Ривербах откровенно поморщился, у него всегда вызывали отвращение все эти разговоры на грани, полуоткровенные прозрения, так характерные для пьющих людей.
– Паша, – отделяя буквы, произнес он, – этого просто не может быть.
– Ну, знаете… А хотите… Хотите, я кровь сдам? – по-пионерски вскричал Гройзман.
Ривербах промолчал. Какая-то мысль осторожно вошла в его сознание. Он рассеянно посмотрел на своего сотрудника и устало махнул рукой.
Павел Григорьевич рассмеялся во сне, тихо и как-то слегка жалобно, словно капризничающий ребенок. Вот ведь. Что он потом с этими анализами не делал! С этой непостижимой формулой. Даже явился в головной институт. Он вспомнил издевательский смех молодых ученых на симпозиуме в Выборге, где случайно собрались химики, молодые ученые-химики, и он думал, что вот среди них-то он найдет понимание. А нашел их взгляды, будто он сумасшедший. Дураки, могли спасти мир.
Ну и ладно. Небось, сами уже давно спились, а он, он основал нефтяную империю, и еще неизвестно, как бы выглядел мир сейчас и он в этом мире. А его развилка повела туда, куда надо. Не прикоснись он тогда к чуду, возможно, и не пришла бы ему в голову эта уже совершенно материальная идея, которая подняла-таки его на вершину. А идея-то лежала на поверхности, идея пирамиды, но только двое подняли ее с земли. Мавроди и он.

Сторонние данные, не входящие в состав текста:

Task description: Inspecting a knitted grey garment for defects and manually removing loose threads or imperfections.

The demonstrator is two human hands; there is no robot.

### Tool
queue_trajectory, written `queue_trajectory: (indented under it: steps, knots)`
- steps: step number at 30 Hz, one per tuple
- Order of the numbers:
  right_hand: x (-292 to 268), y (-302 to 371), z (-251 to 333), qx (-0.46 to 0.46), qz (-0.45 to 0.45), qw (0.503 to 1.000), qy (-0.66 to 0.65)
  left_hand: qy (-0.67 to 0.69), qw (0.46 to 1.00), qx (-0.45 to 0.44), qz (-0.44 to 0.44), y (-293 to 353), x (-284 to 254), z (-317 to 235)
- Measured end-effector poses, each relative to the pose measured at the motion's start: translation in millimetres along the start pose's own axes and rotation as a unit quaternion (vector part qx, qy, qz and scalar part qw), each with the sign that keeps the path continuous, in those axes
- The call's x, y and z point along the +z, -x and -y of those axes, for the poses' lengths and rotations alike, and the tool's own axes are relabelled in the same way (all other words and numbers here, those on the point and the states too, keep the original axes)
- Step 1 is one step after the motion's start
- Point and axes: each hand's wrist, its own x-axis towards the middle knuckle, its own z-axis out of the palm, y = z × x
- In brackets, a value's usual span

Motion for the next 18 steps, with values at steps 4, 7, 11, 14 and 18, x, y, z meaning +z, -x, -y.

Он вновь задремал в своем чудо-автомобиле, бронированном снаружи монстре и очень комфортном внутри. Да, раньше он никогда в машине не засыпал.

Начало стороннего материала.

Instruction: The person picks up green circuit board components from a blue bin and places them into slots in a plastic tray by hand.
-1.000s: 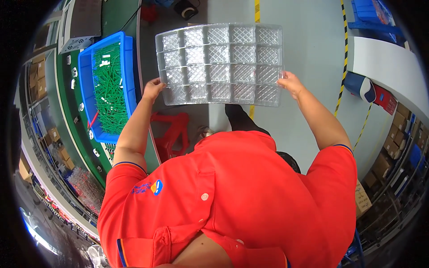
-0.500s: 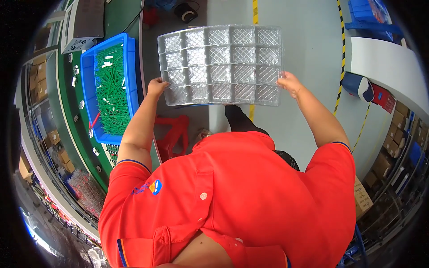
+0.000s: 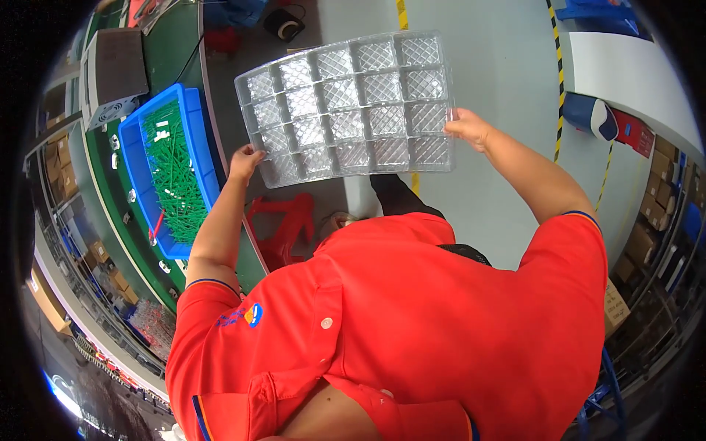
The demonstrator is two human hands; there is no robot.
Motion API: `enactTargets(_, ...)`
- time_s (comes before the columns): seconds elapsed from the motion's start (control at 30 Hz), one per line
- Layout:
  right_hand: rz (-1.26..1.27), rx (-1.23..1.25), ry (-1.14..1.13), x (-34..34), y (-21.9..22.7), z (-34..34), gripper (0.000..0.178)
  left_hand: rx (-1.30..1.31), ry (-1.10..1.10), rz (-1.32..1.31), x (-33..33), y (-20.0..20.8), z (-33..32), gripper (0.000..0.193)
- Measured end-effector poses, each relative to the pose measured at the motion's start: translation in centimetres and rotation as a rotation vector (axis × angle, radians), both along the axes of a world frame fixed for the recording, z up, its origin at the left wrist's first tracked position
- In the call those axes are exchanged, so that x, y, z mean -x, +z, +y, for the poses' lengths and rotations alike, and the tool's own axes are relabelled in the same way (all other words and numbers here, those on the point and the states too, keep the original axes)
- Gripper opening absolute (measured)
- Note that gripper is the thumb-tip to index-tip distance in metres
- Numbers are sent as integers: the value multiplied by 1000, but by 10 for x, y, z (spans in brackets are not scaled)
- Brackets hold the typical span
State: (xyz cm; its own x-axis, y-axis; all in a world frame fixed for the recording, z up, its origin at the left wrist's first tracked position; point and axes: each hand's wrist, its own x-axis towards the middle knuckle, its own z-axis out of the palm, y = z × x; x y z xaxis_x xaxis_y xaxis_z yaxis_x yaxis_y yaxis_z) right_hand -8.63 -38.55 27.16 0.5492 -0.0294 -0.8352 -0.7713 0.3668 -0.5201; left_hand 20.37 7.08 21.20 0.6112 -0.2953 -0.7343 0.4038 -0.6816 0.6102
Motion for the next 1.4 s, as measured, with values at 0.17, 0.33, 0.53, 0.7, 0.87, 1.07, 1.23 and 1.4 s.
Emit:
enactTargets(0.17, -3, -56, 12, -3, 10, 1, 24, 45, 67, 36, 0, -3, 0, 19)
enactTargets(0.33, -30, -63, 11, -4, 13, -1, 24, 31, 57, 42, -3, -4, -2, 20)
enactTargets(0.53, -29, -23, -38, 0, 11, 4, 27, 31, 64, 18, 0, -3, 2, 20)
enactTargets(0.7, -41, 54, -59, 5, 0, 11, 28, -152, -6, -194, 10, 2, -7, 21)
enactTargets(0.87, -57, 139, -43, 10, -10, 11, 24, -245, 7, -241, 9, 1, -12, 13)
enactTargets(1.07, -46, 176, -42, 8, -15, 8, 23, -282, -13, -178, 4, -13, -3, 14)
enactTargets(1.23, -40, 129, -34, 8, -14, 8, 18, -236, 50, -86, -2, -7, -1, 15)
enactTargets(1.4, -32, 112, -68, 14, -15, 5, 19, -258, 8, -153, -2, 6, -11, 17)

Гройзман зевнул и открыл глаза.
Какое чудесное осеннее ленинградское утро. Стихи можно писать.
Набережная в затейливой чугунной паутине, гранит голубой от проснувшегося неба.
Из-за чугунных хитросплетений появился человек в зеленой пятнистой одежде. Он держал в руках металлическую трубу и словно сквозь нее смотрел на Павла.
Павел шел домой. Вот ведь старая кляча. Все нашла. А ведь спрятали все культурно. Ну не выносить же в рюкзаке в самом деле. Да и что, в конце концов? В первый раз, что ли?
Однако что это за чудеса? Ведь как рукой сняло. Как рукой. И не для красного словца. А точно как рукой. Вот ведь а-а. И ни тебе головной боли, ни запаха. Это что же такое – похмельный эликсир как-то, что ли? Так ведь это изобретение, пожалуй, на Нобелевскую потянет. Ведь он с утра себя чувствовал прям как изгой этого мира, а через пять минут – словно царь его. Подобный псевдобиблейский стиль мысли был присущ Павлу в минуты частых застолий и, будучи придельным дурновкусием, вызывал неизменный восторг у его собутыльников. Вот и теперь мысль о компании, вызванная внутренней фразой, нашла отклик в его душе. Павел, опять же внутренне, пригляделся. Душа была отдохнувшей и чистой, как после недельного воздержания. Грязные потеки на ней, столь характерные для следующего дня после гужева, отсутствовали напрочь. Внутренняя изжеванность, усталость сознания и тихий скулеж раскаянья, ау! Где вы? Приятная изысканная тишина.
Паша подошел к телефонной будке и задумался на несколько минут. Этого хватило, чтобы принять решение.
– Вера, это я…
Утром следующего дня трясущимися руками Павел Гройзман вскрыл лабораторию дежурным ключом и, не обращая внимания на ядовитый взгляд уборщицы, почти трусцой добежал до дальних стеллажей. Бутыль с раствором была на месте.
Обливаясь холодным потом от страха уронить и разбить, старший лаборант лаборатории органического синтеза зубами отвинтил пробку и сделал большой глоток неизвестной жидкости.